# pathlib. File System Paths

Working with files and interacting with the file system are important for many different reasons. The simplest cases may involve only reading or writing files, but sometimes more complex tasks are at hand. Maybe you need to list all files in a directory of a given type, find the parent directory of a given file, or create a unique file name that does not already exist.

Traditionally, Python has represented file paths using regular text strings. With support from the **os.path** standard library, this has been adequate although a bit cumbersome (as the second example in the introduction shows). However, since paths are not strings, important functionality is spread all around the standard library, including libraries like **os, glob, and shutil**. The following example needs three import statements just to move all text files to an archive directory:

In [29]:
import glob
import os
import shutil

for file_name in glob.glob('*.txt'):
    new_path = os.path.join('archive', file_name)
    shutil.move(file_name, new_path)

With paths represented by strings, it is possible, but usually a bad idea, to use regular string methods. For instance, instead of joining two paths with + like regular strings, you should use **os.path.join()**, which joins paths using the correct path separator on the operating system. Recall that Windows uses \ while Mac and Linux use / as a separator. This difference can lead to hard-to-spot errors, such as our first example in the introduction working for only Windows paths.

The pathlib module was introduced in Python 3.4 (PEP 428) to deal with these challenges. It gathers the necessary functionality in one place and makes it available through methods and properties on an easy-to-use Path object.

First, we load pathlib module.

## Object-oriented filesystem paths

This module offers classes representing filesystem paths with semantics appropriate for different operating systems. Path classes are divided between **pure paths**, which provide purely computational operations without I/O, and **concrete paths**, which inherit from pure paths but also provide I/O operations.

![pathlib-inheritance.png](https://github.com/aeroDeepFlow/Python-Standard-Library-Tutorials/pathlib-inheritance.png)

***Path:*** It instantiates a concrete path for the platform the code is running on. The actual object representing the path depends on the underlying operating system.

***Pure paths:*** are useful in some special cases, for example: 

1. If you want to manipulate Windows paths on a Unix machine (or vice versa). You cannot instantiate a  WindowsPath when running on Unix, but you can instantiate PureWindowsPath. 

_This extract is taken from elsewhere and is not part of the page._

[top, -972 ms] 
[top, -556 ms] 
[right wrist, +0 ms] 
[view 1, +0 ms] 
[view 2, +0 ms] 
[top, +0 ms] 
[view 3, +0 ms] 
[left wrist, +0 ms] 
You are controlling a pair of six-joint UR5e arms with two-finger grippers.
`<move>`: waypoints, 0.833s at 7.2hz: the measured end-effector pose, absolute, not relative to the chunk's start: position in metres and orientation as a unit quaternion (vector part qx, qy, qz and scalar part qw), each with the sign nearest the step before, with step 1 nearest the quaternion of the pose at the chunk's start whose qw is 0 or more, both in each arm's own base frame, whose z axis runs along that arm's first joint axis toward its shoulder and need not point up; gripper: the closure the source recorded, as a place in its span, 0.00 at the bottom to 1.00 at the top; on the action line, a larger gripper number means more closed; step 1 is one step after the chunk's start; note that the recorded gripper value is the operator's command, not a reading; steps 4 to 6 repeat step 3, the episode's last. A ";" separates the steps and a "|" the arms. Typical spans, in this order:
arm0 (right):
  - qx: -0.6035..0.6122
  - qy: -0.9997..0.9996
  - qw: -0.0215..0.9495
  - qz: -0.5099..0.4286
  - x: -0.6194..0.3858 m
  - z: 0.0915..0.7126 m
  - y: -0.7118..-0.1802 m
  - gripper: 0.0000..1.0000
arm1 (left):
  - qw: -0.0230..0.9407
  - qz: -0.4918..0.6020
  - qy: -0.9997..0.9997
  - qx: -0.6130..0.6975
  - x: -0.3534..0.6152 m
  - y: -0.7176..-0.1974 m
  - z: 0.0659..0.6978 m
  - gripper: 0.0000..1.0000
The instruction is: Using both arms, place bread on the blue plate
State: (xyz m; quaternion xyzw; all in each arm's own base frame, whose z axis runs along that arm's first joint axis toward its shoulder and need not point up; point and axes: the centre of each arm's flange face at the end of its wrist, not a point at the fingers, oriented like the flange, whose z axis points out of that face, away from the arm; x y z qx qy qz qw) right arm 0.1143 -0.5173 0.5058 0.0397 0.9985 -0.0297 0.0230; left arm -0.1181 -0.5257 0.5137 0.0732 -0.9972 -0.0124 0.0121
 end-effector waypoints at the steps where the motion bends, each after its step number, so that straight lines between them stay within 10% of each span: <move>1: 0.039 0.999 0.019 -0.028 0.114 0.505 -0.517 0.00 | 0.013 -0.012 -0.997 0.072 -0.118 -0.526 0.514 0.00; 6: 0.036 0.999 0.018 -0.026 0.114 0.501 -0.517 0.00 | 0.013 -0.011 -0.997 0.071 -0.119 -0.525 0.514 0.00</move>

2. You want to make sure that your code only manipulates paths without actually accessing the OS. In this case, instantiating one of the pure classes may be useful since those simply don’t have any OS-accessing operations.

First, we need to load **pathlib** module.

In [1]:
import pathlib

## Buildind Paths

All you really need to know about is the **pathlib.Path** class. There are a few different ways of creating a path.

First of all, two important class method can be useful.

**`.cwd()`**: It returns a new path object representing the current directory

**`.home()`**: It returns a new path object representing the user’s home directory

In [17]:
# as returned by os.getcwd()
current_directory = pathlib.Path.cwd()
current_directory

PosixPath('/home/sato/Desktop/Github')

In [18]:
#as returned by os.path.expanduser() with ~ construct)
home_directory = pathlib.Path.home()
home_directory

PosixPath('/home/sato')

Also, directory referencies **`'.'`** and **`'..'`** can be used to get both, current directory and parent directory respectively. (See .resolve() method bellow.)

In [97]:
pathlib.Path('.')

PosixPath('/home/sato/Desktop/Github')

In [96]:
pathlib.Path('..')

PosixPath('..')

We can also create a new path explicitly instantiating from a string representation path as a first argument of **pathlib.Path** class.

In [16]:
pathlib.Path('/home/sato/Desktop/Github/')

PosixPath('/home/sato/Desktop/Github')

A third way to construct a path is by chaining arbitrary number of segments to the base path using the **special operator `'/'`**. (See .joinpath() method bellow)

In [55]:
chaining_paths = current_directory / 'segment_1' / 'segment_2'
chaining_paths

PosixPath('/home/sato/Desktop/Github/segment_1/segment_2')

When applying this method some considerations need to be taken:
    
1. If a segment beggins witn '/' the interpreter take this segment as a new base path.

2. It does not normalize the result when using the parent directory reference '..'

In [56]:
# A segment begins with '/' so a new base path is created
chaining_paths / '/new_base'

PosixPath('/new_base')

In [31]:
# path not noormilized
not_normalized = current_directory / '..' / 'segment'
not_normalized

PosixPath('/home/sato/Desktop/Github/../segment')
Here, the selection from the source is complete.